16th May 2020: Debut Novels

23rd May 2020: Books About Plants and Flowers

This week’s topic is interesting. Books have been dominated by men for thousands of years: it is an industry which – like so many others – has diminished and marginalised the successes of women since it emerged with a few notable exceptions. But, having just finished the wonderful Bernardine Evaristo’s Girl, Woman, Other the female voice is on the ascendency. If I just look through my review in chronological order, it takes a little while to find a male narrator or narrative point of view. Obviously my choice to shadow the Women’s Prize has something to do with that too…

So, what are we looking for? Books from a male perspective. So a male first person narrator or a male protagonist; and I am not going to restrict the list to male authors. I believe that writing is an imaginative leap and if we can write books about serial killers, Trojan warriors and alien necromancers without being either, we can write books from a different gender’s perspective too. Although I am aware that there is a political statement being made there as well as a creative one.
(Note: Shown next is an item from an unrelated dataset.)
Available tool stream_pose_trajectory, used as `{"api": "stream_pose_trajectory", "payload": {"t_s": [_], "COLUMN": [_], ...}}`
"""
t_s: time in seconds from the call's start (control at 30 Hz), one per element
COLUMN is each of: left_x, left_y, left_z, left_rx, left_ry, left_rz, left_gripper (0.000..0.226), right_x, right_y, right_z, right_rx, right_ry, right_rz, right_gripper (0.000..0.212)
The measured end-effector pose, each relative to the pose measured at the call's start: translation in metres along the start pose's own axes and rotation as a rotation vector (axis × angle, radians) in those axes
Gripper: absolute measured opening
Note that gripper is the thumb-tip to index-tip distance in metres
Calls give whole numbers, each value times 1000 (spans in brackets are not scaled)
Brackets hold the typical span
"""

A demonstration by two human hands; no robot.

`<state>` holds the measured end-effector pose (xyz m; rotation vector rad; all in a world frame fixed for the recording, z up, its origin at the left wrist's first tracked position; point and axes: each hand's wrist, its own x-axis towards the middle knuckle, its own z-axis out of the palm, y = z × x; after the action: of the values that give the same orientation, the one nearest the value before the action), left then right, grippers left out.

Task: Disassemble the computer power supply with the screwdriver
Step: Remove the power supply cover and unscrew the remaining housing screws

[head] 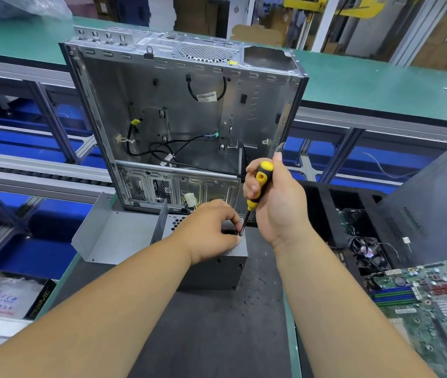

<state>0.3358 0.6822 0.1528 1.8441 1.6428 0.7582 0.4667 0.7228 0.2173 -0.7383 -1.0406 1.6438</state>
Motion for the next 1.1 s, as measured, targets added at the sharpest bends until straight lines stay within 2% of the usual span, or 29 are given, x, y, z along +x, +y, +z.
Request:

And the truth is that, taking a chronological sweep through my reading, my list would comprise male protagonists written wholly by women and most of them would be gay.
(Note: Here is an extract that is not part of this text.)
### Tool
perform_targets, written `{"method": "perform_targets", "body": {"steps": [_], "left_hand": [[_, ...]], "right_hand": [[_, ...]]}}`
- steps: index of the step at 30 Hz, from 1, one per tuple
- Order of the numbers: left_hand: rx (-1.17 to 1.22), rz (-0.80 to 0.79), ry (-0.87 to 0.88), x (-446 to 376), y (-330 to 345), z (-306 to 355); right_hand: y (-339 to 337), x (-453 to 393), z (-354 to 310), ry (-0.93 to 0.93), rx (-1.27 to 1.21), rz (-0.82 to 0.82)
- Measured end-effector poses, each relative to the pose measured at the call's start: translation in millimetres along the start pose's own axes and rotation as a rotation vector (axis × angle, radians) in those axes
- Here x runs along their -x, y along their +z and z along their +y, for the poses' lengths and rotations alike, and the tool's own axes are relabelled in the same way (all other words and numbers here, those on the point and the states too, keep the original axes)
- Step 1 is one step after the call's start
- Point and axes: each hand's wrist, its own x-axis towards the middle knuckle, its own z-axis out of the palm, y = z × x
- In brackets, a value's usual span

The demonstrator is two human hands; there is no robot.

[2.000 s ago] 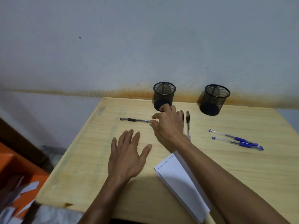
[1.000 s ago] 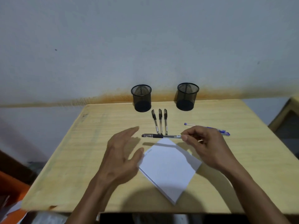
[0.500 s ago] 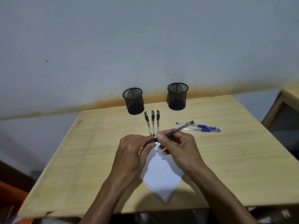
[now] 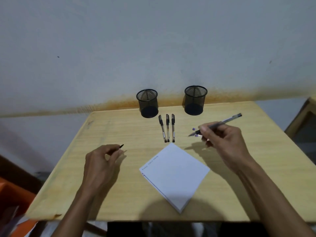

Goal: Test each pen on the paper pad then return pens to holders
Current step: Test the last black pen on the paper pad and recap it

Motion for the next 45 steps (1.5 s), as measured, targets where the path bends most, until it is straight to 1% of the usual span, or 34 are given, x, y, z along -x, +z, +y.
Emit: {"method": "perform_targets", "body": {"steps": [2, 5, 6, 15, 19, 21, 22, 23, 24, 25, 26, 27, 29, 32, 34, 36, 40, 45], "left_hand": [[0.008, 0.031, -0.054, -8, 7, -10], [0.054, 0.043, -0.231, -24, 15, -26], [0.050, 0.049, -0.265, -28, 18, -30], [-0.008, 0.109, -0.255, -34, 30, -41], [-0.038, 0.085, -0.250, -29, 26, -36], [-0.063, 0.138, -0.198, -20, 25, -26], [-0.034, 0.166, -0.153, -14, 27, -18], [0.049, 0.164, -0.101, -7, 30, -7], [0.149, 0.118, -0.052, 0, 33, 3], [0.239, 0.036, 0.006, 7, 38, 11], [0.279, -0.056, 0.085, 12, 42, 16], [0.246, -0.144, 0.169, 15, 46, 15], [0.092, -0.249, 0.314, 15, 55, 5], [-0.070, -0.338, 0.325, 13, 63, -6], [-0.127, -0.358, 0.353, 14, 68, -10], [-0.145, -0.350, 0.364, 13, 70, -15], [-0.180, -0.348, 0.389, 15, 71, -14], [-0.225, -0.314, 0.474, 16, 74, -17]], "right_hand": [[12, 8, 8, 0.049, 0.012, -0.020], [26, 16, 17, 0.120, 0.020, -0.040], [30, 19, 18, 0.135, 0.018, -0.048], [40, 24, 21, 0.190, 0.059, -0.060], [42, 24, 25, 0.184, 0.049, -0.045], [45, 23, 25, 0.198, -0.024, -0.023], [46, 22, 24, 0.202, -0.065, -0.017], [48, 20, 23, 0.191, -0.082, -0.020], [51, 19, 22, 0.171, -0.077, -0.034], [53, 17, 22, 0.139, -0.050, -0.055], [57, 15, 22, 0.106, -0.013, -0.084], [60, 13, 23, 0.076, 0.032, -0.111], [67, 8, 27, 0.050, 0.111, -0.155], [76, 1, 37, 0.046, 0.246, -0.232], [80, -1, 42, 0.099, 0.262, -0.274], [84, -6, 47, 0.143, 0.247, -0.293], [89, -17, 51, 0.086, 0.276, -0.299], [89, -26, 64, 0.121, 0.260, -0.341]]}}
The Watchmaker of Filigree Street and The Lost Future of Pepperharrow, Natasha Pulley

In 1883, Thaniel Steepleton returns to his tiny flat to find a gold pocketwatch on his pillow. When the watch saves Thaniel’s life in a blast that destroys Scotland Yard, he goes in search of its maker, Keita Mori – a kind, lonely Japanese immigrant. Meanwhile, Grace Carrow is sneaking into an Oxford library, desperate to prove the existence of the luminiferous ether before her mother can force her to marry.

As the lives of these three characters become entwined, events spiral out of control until Thaniel is torn between loyalties, futures and opposing geniuses.


For Thaniel Steepleton, an unexpected posting to Tokyo can’t come at a better moment. The London fog has made him ill and doctor’s orders are to get out.

His brief is strange: the staff at the British Legation have been seeing ghosts, and his first task is to find out what’s going on. But staying with his closest friend Keita Mori in Yokohama, Thaniel starts to experience ghostly happenings himself. For reasons he won’t say, Mori is frightened. Then he vanishes.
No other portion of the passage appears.